TASK DIRECTIONS: Which lines in the records below contain the word "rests"? Copy each one out.

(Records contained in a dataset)
———

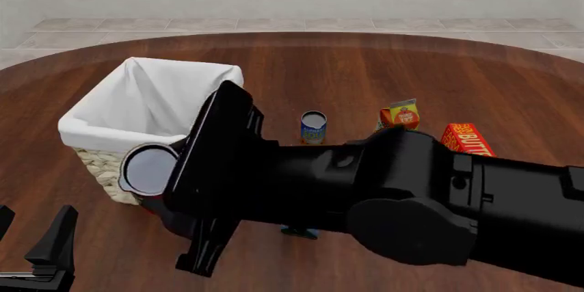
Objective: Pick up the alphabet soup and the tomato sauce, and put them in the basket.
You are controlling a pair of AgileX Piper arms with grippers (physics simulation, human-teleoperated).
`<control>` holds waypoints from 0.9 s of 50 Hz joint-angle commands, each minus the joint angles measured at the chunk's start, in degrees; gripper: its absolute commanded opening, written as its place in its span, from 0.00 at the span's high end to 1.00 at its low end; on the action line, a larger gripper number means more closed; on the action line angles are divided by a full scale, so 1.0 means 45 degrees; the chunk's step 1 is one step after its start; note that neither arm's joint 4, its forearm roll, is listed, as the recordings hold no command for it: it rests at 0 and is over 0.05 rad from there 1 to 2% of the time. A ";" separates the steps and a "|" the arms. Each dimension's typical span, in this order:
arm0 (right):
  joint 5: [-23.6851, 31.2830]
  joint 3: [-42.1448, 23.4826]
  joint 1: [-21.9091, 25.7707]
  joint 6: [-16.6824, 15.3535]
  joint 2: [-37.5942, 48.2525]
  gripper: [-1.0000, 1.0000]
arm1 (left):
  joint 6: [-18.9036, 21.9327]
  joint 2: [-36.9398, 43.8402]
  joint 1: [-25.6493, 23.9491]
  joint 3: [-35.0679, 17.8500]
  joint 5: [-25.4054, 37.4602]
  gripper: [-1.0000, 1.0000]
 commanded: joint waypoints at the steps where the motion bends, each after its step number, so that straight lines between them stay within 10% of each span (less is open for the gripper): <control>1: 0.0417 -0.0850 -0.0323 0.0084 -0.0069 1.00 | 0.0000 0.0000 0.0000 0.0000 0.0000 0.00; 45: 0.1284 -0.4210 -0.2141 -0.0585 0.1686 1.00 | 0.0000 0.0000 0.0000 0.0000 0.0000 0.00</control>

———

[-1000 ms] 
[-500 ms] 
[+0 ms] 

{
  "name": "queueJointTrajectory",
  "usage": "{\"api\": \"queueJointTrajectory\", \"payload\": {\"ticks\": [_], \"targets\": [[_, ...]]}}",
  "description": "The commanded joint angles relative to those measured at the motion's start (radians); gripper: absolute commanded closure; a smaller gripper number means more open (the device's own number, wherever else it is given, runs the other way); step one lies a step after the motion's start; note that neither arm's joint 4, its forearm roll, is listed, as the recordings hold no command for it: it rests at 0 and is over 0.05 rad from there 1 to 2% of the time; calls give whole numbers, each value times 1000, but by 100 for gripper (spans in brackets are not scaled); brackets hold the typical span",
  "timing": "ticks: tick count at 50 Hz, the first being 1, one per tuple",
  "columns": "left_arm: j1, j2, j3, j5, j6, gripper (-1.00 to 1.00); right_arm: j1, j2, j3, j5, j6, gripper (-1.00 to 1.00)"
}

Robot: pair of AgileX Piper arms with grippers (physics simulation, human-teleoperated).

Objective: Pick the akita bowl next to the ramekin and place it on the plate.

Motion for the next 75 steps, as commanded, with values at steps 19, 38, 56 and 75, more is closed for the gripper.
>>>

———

SOLUTION TO THE EXERCISE:
`<control>` holds waypoints from 0.9 s of 50 Hz joint-angle commands, each minus the joint angles measured at the chunk's start, in degrees; gripper: its absolute commanded opening, written as its place in its span, from 0.00 at the span's high end to 1.00 at its low end; on the action line, a larger gripper number means more closed; on the action line angles are divided by a full scale, so 1.0 means 45 degrees; the chunk's step 1 is one step after its start; note that neither arm's joint 4, its forearm roll, is listed, as the recordings hold no command for it: it rests at 0 and is over 0.05 rad from there 1 to 2% of the time. A ";" separates the steps and a "|" the arms. Each dimension's typical span, in this order:
  "description": "The commanded joint angles relative to those measured at the motion's start (radians); gripper: absolute commanded closure; a smaller gripper number means more open (the device's own number, wherever else it is given, runs the other way); step one lies a step after the motion's start; note that neither arm's joint 4, its forearm roll, is listed, as the recordings hold no command for it: it rests at 0 and is over 0.05 rad from there 1 to 2% of the time; calls give whole numbers, each value times 1000, but by 100 for gripper (spans in brackets are not scaled); brackets hold the typical span",

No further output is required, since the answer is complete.